Cover letter for the European market: when to write and what to put


Cover letter must not repeat the resume in text format. When used well, it explains motivation, fit and context that the CV cannot resolve alone. When generic, it only increases the recruiter’s work.

In the European market, the cover letter can be important in international applications, institutions, public programs, universities, Germany, Nordic countries, organizations with a formal process and vacancies that require specific motivation.

Application sheet and pen on a work table

When is it worth writing

Write when you need to explain:

  • why that company;
  • change of area;
  • relocation;
  • gap in CV;
  • spontaneous application;
  • regulated sector;
  • connection between previous experience and new role;
  • motivation for the program, scholarship or institution.

You may not write when:

  • the application does not allow attachment;
  • the vacancy only asks for CV;
  • you have nothing specific to add;
  • you will send generic text.

If the company asks for a cover letter, send it. If you don’t ask, evaluate whether it resolves a real doubt.

4 paragraph structure

  1. Specific opening: vacancy, company and real reason.
  2. Fit test: 2-3 experiences linked to the requirements.
  3. Additional context: relocation, transition, language, authorization, motivation.
  4. Short closure: availability and next step.

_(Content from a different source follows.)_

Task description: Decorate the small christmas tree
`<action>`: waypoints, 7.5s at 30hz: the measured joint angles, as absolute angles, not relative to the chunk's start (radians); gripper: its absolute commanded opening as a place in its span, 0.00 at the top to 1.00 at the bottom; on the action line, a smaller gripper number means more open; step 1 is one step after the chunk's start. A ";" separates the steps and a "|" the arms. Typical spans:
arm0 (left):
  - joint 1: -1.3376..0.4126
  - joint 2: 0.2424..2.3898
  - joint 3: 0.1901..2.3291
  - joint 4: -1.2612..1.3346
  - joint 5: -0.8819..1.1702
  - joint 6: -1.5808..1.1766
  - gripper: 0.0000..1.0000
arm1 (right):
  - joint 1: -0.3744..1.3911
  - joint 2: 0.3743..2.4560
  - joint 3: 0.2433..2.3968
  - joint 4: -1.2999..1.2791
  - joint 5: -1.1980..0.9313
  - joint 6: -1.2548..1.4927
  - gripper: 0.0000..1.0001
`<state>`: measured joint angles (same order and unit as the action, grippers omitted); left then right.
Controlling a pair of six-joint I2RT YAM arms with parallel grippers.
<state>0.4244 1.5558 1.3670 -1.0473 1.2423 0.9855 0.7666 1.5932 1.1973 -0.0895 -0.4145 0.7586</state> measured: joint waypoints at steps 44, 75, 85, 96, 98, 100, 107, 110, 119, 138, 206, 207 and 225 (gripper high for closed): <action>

Example of a weak opening:

I hereby apply for the published vacancy, as I believe I have the ideal profile.

Best:

I applied for the Operations Analyst position because the role combines commercial reporting, process improvement and coordination between European teams, three areas in which I have worked in the last five years.

Complete example

Hello, recruiting team,

I applied for the Operations Analyst role because the position combines commercial reporting, process improvement and coordination between European teams. Over the last five years I have worked in B2B operations, focused on CRM, pipeline analysis and reducing rework between sales and support.

In my most recent experience, I automated weekly Power BI reports used by 12 people on the sales team and helped standardize onboarding for new clients in Portugal and Spain. I saw that the role requires contact with international teams and continuous improvement, both contexts where I have already worked.

I live in Portugal, work in Portuguese and English, and am available for a hybrid model in Lisbon. I believe I can contribute quickly by making commercial processes and data clearer for the team.

Thank you for your time. I would be happy to discuss how my experience fits the role.

Short, specific and linked to the vacancy.

Example for changing area

I applied for the Customer Success Associate role because I want to use my experience in B2B support, problem solving and client communication in a role closer to retention and onboarding.

Over the last four years I worked in technical support, supporting business clients, documenting recurring requests and collaborating with product teams to reduce frequent questions. This experience gave me direct contact with adoption, expectation and perceived value problems.

To prepare the transition, I developed a CRM onboarding project with stages, messages and risk metrics. I am looking for a team where I can apply this foundation and grow into customer success in a SaaS context.

The point is to show strength, not ask for a discount due to lack of experience.

Example for relocation

I applied for the Data Analyst role in Madrid because the position combines SQL, commercial reporting and analysis for international teams. I have four years of experience in data for B2B operations and have already worked with stakeholders in Portugal and Spain.

I am available to relocate to Spain and have B2 Spanish, used in meetings with Iberian clients. I do not yet live in Madrid, but I have flexibility to move within the company's expected timeline.

Relocation should appear as objective information, not as a long personal story.

What not to put

Avoid:

  • repeat the entire CV;
  • use generic phrases;
  • tell a long personal story;
  • praise the company without specificity;
  • ask for opportunities out of a “desire to learn”;
  • explain other gaps;
  • write more than one page;
  • use an excessively formal tone if the company is direct.

Checklist before sending

  • Does the letter mention the company and function?
  • Explain why this vacancy, not just any vacancy?
  • Do you use 2-3 concrete pieces of evidence?
  • Does it solve a question that the CV would leave?
  • Is it less than one page?
  • Don’t repeat the entire curriculum?
  • Is it in the right language of the application?
  • Does the tone match the company and country?
  • Does the file have a professional name?

To align cover letter and CV, read How to write a CV for the European market.

Useful sources

A good cover letter doesn’t ask for attention. It reduces doubts that the curriculum alone would not resolve.